(Data)
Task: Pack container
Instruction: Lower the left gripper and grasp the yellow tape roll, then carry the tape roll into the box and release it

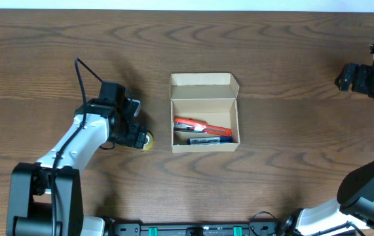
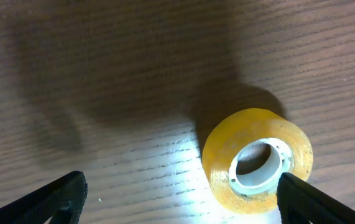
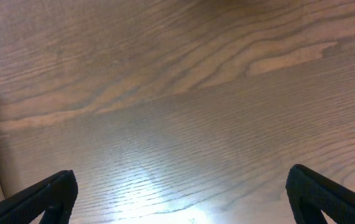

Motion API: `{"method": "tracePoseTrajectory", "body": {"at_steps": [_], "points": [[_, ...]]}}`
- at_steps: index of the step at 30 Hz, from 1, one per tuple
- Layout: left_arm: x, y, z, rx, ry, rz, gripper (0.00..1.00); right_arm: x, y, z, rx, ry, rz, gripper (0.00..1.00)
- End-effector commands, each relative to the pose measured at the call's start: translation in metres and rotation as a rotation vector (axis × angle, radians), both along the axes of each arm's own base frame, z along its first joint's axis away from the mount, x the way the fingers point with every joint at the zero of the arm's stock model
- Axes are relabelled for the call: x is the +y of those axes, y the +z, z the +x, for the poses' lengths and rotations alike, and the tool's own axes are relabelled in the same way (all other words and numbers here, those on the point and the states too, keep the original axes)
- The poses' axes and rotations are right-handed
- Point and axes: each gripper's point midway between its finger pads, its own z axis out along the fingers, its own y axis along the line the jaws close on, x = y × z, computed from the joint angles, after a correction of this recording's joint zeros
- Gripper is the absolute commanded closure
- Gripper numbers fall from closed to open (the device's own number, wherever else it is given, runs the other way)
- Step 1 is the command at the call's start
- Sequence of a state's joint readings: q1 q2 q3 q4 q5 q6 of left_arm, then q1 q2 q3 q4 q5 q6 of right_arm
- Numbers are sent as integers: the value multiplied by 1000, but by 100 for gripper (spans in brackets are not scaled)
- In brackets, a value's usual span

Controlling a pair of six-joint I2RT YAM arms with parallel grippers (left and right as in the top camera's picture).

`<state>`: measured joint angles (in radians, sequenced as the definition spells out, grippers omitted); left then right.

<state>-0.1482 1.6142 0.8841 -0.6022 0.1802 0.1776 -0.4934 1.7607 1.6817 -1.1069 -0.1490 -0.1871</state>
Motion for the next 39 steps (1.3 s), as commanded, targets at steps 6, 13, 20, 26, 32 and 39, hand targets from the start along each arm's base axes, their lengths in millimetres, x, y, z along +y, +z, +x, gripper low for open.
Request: {"method": "tracePoseTrajectory", "body": {"at_steps": [6,13,20,26,32,39], "points": [[-1,-21,-6,65,-13,7,4,4,-5,0,12,-6,26,1],[-1,-30,-4,78,-12,8,5,4,-5,-1,14,-6,27,1],[-1,-31,-5,85,-6,9,60,4,-5,-1,14,-6,27,1],[-1,-31,-7,89,-5,9,92,4,-5,-1,15,-5,28,1],[-1,-31,-5,91,32,5,94,5,-5,-1,15,-5,28,1],[-9,15,16,11,26,-34,94,5,-5,-1,14,-4,31,1]]}}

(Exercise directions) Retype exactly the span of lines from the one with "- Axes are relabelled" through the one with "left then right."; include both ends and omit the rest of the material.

(Answer for the task)
- Axes are relabelled for the call: x is the +y of those axes, y the +z, z the +x, for the poses' lengths and rotations alike, and the tool's own axes are relabelled in the same way (all other words and numbers here, those on the point and the states too, keep the original axes)
- The poses' axes and rotations are right-handed
- Point and axes: each gripper's point midway between its finger pads, its own z axis out along the fingers, its own y axis along the line the jaws close on, x = y × z, computed from the joint angles, after a correction of this recording's joint zeros
- Gripper is the absolute commanded closure
- Gripper numbers fall from closed to open (the device's own number, wherever else it is given, runs the other way)
- Step 1 is the command at the call's start
- Sequence of a state's joint readings: q1 q2 q3 q4 q5 q6 of left_arm, then q1 q2 q3 q4 q5 q6 of right_arm
- Numbers are sent as integers: the value multiplied by 1000, but by 100 for gripper (spans in brackets are not scaled)
- In brackets, a value's usual span

Controlling a pair of six-joint I2RT YAM arms with parallel grippers (left and right as in the top camera's picture).

`<state>`: measured joint angles (in radians, sequenced as the definition spells out, grippers omitted); left then right.

There is no more to this output.